EXERCISE
Only lines containing the string "cartoon" belong in the answer; copy all of them from the entries.

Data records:
○ ○ ○ ○ ○ ○ ○

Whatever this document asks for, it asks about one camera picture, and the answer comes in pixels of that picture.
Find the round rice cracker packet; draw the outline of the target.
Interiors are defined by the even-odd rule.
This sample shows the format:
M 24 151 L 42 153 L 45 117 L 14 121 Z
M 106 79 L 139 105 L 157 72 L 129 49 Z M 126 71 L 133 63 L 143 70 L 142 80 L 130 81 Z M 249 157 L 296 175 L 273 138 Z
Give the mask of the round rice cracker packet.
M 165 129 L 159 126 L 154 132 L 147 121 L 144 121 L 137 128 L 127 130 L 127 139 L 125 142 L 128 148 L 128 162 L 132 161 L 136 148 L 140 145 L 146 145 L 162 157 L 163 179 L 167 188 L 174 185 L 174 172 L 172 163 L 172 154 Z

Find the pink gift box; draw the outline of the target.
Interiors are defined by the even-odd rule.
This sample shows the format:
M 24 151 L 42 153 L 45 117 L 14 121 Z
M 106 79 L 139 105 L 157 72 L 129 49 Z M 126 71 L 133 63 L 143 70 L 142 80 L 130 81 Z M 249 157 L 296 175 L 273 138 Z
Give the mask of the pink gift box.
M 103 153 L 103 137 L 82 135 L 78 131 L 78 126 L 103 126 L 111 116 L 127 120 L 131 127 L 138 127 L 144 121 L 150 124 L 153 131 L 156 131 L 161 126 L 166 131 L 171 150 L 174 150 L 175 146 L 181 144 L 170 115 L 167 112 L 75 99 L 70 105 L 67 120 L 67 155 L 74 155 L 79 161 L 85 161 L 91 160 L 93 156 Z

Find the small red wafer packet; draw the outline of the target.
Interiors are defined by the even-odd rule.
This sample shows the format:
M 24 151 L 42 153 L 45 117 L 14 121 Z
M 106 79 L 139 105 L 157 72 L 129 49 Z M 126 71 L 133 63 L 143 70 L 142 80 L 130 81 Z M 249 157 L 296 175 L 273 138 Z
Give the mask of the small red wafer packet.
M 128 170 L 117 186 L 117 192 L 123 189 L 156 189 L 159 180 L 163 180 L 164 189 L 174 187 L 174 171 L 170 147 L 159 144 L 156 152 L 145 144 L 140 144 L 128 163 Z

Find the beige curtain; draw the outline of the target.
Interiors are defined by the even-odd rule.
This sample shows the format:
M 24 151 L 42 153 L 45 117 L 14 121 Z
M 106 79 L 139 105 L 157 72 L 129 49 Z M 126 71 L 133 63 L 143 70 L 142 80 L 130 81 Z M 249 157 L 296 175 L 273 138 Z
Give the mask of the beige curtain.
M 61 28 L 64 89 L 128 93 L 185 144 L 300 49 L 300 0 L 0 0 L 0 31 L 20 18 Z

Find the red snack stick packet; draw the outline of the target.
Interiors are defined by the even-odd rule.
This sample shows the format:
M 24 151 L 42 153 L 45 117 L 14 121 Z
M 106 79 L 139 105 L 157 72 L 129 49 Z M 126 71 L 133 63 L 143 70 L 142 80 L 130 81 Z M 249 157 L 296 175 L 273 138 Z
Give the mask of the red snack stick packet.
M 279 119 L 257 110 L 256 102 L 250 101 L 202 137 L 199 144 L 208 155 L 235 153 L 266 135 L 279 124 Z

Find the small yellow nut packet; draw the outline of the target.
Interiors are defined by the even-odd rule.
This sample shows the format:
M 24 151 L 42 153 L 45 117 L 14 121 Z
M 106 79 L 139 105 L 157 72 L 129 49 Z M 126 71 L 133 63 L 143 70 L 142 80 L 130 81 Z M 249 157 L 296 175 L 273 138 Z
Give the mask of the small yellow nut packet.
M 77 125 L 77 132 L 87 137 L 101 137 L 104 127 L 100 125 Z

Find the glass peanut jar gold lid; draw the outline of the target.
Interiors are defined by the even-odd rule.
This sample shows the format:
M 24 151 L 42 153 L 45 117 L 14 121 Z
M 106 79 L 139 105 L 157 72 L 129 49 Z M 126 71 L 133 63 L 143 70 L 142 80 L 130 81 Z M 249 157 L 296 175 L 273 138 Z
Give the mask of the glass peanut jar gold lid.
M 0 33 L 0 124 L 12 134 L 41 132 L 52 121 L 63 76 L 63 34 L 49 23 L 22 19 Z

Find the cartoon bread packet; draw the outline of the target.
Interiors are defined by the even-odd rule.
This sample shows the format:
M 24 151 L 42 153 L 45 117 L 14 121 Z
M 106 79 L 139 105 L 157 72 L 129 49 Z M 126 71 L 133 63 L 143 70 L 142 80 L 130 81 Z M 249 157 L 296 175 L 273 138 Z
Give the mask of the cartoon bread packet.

○ ○ ○ ○ ○ ○ ○

SOLUTION TO THE EXERCISE
Find the cartoon bread packet; draw the outline of the target.
Give the mask of the cartoon bread packet.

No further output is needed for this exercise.